WHAT THIS TASK INVOLVES. Reproduce verbatim the lines of the material below, starting at the line with "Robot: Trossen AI" and ending at the line with "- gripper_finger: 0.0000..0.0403", both inclusive; skip the rest.

DATASET.
┄┄┄┄┄┄

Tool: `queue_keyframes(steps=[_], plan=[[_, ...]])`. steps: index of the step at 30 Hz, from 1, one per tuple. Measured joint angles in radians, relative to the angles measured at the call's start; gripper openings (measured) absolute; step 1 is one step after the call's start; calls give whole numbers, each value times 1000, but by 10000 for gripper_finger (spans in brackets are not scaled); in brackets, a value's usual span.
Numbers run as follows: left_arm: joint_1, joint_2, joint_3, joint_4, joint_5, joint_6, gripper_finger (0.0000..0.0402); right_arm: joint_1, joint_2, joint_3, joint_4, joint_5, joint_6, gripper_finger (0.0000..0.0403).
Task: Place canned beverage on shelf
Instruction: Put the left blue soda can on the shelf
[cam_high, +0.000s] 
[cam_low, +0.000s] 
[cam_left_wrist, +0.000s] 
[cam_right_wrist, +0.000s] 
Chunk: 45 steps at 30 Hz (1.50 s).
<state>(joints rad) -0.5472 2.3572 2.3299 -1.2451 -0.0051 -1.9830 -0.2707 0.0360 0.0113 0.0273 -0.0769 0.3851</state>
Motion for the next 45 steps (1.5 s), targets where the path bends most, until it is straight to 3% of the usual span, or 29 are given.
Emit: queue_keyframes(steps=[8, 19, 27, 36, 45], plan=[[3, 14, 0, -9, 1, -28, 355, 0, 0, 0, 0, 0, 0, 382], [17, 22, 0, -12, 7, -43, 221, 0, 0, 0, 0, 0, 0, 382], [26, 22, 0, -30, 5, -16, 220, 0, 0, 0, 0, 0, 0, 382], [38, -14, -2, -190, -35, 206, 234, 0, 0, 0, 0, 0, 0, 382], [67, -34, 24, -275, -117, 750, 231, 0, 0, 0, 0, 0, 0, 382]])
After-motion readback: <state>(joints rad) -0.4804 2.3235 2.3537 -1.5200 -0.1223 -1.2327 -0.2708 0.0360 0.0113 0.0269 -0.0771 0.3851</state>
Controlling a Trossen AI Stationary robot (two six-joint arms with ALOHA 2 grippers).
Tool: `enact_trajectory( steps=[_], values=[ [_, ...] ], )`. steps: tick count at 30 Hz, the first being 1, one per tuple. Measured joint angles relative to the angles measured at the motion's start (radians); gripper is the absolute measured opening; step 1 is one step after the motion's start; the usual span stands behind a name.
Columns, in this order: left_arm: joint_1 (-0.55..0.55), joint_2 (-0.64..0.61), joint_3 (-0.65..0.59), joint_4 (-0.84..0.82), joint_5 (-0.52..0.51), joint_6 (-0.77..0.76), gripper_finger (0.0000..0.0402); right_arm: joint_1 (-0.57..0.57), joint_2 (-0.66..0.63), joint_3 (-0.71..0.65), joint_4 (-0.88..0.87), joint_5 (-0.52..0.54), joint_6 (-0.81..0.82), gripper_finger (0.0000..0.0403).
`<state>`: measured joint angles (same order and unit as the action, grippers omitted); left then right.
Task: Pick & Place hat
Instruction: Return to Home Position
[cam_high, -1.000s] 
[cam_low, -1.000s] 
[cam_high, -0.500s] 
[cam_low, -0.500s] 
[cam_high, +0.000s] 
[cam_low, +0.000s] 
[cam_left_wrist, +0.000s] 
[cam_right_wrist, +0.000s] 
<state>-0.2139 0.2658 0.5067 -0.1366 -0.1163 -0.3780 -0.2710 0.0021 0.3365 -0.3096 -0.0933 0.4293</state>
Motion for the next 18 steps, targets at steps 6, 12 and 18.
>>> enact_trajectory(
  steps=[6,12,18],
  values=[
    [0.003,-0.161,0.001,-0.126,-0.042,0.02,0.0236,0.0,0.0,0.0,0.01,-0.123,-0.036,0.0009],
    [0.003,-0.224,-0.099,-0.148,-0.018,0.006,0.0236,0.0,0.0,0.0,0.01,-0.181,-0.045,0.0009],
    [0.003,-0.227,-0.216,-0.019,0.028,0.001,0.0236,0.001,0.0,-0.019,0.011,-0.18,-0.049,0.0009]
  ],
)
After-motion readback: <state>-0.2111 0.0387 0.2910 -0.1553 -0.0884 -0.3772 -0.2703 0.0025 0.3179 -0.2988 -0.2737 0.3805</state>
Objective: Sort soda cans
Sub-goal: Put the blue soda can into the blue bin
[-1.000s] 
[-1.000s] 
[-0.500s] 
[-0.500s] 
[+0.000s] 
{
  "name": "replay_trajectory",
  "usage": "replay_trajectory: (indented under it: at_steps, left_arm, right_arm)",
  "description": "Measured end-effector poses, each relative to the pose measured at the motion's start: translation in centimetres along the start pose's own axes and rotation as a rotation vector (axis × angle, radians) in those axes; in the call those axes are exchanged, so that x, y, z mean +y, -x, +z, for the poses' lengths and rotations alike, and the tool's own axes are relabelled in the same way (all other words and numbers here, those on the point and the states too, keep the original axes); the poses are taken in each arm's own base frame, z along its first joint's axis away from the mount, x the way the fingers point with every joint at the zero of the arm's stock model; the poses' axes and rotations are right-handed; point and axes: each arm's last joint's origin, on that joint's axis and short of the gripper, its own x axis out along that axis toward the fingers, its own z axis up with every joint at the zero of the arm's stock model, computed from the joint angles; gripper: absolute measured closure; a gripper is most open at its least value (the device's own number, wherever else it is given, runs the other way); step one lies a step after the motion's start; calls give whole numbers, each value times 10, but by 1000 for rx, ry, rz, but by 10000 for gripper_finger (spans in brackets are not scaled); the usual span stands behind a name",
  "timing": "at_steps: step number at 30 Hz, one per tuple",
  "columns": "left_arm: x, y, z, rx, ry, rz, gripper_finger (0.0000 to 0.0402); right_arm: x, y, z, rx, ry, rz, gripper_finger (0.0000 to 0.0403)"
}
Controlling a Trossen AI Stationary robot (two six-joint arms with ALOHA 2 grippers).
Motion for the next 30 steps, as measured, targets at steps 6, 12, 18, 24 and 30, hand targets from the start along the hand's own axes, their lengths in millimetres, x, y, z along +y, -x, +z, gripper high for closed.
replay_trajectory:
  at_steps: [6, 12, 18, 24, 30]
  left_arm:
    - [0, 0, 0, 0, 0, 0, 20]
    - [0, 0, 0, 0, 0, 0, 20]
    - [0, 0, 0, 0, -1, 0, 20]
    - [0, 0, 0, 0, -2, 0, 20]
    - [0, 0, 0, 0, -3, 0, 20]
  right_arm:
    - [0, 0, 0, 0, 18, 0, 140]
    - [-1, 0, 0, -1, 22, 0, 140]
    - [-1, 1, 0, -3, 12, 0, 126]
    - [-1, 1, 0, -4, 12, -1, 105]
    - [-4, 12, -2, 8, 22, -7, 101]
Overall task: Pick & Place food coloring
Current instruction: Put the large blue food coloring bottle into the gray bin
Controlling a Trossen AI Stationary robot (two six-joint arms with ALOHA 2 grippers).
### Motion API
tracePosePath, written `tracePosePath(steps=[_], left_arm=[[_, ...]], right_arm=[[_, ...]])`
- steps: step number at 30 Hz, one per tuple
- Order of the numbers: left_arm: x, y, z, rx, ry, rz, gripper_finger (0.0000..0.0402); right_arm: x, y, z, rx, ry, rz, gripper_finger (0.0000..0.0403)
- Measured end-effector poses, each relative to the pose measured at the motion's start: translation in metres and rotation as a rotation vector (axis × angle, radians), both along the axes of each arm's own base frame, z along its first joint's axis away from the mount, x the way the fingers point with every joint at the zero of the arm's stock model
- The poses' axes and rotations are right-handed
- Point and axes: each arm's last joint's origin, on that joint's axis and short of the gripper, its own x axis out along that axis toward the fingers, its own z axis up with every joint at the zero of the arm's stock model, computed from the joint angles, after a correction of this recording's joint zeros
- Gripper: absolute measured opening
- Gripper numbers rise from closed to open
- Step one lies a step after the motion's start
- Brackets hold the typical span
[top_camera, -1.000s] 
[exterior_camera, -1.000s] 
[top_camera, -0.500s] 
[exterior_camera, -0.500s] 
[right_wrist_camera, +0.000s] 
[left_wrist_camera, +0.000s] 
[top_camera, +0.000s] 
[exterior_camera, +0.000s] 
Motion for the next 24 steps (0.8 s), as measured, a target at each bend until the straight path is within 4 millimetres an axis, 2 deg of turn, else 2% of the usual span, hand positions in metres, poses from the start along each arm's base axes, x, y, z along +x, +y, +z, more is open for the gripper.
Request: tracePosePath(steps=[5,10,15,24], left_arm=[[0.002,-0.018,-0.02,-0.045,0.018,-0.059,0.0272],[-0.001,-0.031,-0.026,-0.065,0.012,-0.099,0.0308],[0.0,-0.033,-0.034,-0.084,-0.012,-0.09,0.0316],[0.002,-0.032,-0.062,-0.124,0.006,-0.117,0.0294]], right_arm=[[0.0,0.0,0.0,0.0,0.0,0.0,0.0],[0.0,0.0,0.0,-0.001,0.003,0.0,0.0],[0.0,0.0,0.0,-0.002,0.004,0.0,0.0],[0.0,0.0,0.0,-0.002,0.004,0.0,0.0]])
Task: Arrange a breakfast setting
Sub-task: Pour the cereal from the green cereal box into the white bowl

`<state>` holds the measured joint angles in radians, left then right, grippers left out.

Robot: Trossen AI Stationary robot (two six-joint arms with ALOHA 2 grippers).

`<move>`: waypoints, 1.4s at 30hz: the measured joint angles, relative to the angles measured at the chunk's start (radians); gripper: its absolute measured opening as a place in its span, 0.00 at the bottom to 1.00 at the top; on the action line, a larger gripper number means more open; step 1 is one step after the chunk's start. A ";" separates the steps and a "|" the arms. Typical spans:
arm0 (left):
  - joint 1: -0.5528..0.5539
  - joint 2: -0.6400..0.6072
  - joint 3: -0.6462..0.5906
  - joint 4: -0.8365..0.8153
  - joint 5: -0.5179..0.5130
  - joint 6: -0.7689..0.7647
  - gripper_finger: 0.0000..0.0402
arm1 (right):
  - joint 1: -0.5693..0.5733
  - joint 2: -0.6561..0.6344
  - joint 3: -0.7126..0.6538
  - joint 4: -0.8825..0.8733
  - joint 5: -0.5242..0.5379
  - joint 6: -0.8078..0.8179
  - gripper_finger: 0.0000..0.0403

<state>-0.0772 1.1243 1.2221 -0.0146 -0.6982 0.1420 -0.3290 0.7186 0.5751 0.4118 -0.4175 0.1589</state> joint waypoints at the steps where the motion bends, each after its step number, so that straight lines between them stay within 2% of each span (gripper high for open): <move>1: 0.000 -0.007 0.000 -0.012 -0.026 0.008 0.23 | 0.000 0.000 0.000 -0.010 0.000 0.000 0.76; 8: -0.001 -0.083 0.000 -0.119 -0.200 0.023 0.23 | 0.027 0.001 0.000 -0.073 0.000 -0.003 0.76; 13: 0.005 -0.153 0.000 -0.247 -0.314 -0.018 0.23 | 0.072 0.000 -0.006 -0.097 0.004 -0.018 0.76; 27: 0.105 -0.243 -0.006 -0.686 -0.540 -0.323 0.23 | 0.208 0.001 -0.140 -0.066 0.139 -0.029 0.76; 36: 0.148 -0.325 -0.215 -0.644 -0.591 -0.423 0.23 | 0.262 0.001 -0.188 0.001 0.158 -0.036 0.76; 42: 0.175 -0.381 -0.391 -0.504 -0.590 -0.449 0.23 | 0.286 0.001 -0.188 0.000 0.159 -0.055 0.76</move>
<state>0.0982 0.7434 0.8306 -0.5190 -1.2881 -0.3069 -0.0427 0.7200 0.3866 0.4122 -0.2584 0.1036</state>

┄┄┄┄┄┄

OUTPUT FOR THIS TASK.
Robot: Trossen AI Stationary robot (two six-joint arms with ALOHA 2 grippers).

`<move>`: waypoints, 1.4s at 30hz: the measured joint angles, relative to the angles measured at the chunk's start (radians); gripper: its absolute measured opening as a place in its span, 0.00 at the bottom to 1.00 at the top; on the action line, a larger gripper number means more open; step 1 is one step after the chunk's start. A ";" separates the steps and a "|" the arms. Typical spans:
arm0 (left):
  - joint 1: -0.5528..0.5539
  - joint 2: -0.6400..0.6072
  - joint 3: -0.6462..0.5906
  - joint 4: -0.8365..0.8153
  - joint 5: -0.5179..0.5130
  - joint 6: -0.7689..0.7647
  - gripper_finger: 0.0000..0.0402
arm1 (right):
  - joint 1: -0.5693..0.5733
  - joint 2: -0.6561..0.6344
  - joint 3: -0.7126..0.6538
  - joint 4: -0.8825..0.8733
  - joint 5: -0.5242..0.5379
  - joint 6: -0.8078..0.8179
  - gripper_finger: 0.0000..0.0403

Reply complete, and nothing else is required.